Written by Ronemus & Vilensky on December 20, 2015
Ronemus & Vilensky fought for and protected their client’s right to privacy in a case that was highlighted today in The New York Law Journal. The Appellate Division, First Department, blocked access to most of a personal injury plaintiff’s Facebook postings sought by the defendant, saying “unbridled disclosure of such information, based merely on speculation that some relevant information might be found, is the very type of ‘fishing expedition’ that cannot be countenanced.”
Ronemus & Vilensky’s client fell from a horse in Westhampton Beach when the leather strap that was holding the saddle around the horse broke, causing her to be thrown from the horse. The defendant’s lawyer requested photos from her Facebook account that he felt would show that she was actually able to do the things that she claimed the accident left her unable to do.

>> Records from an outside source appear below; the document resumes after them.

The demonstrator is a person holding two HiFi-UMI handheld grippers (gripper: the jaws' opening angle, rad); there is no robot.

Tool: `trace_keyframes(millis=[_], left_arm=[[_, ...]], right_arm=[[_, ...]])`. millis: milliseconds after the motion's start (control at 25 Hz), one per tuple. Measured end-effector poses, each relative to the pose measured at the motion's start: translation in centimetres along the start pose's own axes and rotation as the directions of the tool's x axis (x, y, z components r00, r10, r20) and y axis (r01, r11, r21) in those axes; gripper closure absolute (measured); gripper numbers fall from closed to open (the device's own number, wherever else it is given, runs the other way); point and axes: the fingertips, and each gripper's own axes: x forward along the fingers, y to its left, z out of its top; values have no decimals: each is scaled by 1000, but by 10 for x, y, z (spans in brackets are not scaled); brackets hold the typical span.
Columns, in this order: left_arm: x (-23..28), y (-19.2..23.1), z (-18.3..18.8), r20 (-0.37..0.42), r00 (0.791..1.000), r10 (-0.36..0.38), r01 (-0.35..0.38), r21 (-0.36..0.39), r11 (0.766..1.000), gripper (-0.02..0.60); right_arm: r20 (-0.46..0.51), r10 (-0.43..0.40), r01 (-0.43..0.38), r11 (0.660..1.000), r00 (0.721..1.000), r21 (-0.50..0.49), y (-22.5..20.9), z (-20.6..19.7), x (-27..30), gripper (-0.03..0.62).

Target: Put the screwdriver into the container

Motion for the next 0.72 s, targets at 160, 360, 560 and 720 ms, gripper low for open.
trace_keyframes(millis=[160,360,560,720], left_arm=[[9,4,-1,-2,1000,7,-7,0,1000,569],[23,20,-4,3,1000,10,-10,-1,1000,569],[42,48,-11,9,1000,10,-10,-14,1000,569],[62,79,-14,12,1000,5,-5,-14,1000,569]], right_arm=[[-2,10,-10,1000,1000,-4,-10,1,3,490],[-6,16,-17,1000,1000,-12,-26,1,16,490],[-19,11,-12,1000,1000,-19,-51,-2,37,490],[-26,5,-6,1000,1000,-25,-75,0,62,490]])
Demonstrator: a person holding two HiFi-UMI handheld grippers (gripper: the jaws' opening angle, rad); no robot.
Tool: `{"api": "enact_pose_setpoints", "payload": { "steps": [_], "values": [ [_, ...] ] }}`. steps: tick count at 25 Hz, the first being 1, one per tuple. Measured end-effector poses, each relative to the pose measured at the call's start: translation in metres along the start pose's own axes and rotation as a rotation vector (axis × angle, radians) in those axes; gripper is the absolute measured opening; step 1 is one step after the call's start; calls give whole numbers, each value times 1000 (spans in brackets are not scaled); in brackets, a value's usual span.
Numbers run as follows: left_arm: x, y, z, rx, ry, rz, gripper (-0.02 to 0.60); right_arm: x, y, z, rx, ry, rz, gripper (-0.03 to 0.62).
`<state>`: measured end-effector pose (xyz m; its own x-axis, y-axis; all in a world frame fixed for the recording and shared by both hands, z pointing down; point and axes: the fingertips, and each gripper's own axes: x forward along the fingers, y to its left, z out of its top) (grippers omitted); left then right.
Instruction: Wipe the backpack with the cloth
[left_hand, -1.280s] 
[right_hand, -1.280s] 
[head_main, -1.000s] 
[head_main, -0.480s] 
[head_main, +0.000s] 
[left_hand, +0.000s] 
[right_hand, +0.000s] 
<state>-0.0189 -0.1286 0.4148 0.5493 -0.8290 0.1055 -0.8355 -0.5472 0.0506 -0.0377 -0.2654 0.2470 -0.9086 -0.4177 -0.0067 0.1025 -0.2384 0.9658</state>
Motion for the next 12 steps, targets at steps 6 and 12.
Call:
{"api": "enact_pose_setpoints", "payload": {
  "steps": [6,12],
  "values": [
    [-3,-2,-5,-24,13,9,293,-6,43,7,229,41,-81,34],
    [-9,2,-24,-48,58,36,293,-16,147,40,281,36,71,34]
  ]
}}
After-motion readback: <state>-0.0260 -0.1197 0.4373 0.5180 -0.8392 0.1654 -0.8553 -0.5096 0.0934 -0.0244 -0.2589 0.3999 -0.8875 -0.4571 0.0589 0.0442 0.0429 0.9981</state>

The defense attorney argued that social media profiles have become windows into subscribers’ lives and likened them to surveillance videos made surreptitiously by defendants. However the majority consisting of four judges, responded that “the surveillance of a personal injury plaintiff in public places is a far cry from trying to uncover a person’s private social media posting in the absence of any factual predicate.”
Chandra Whalen, an attorney with Ronemus & Vilensky argued for their client saying “You don’t forest your privacy rights and your life doesn’t become an open book when you file a personal injury claim.”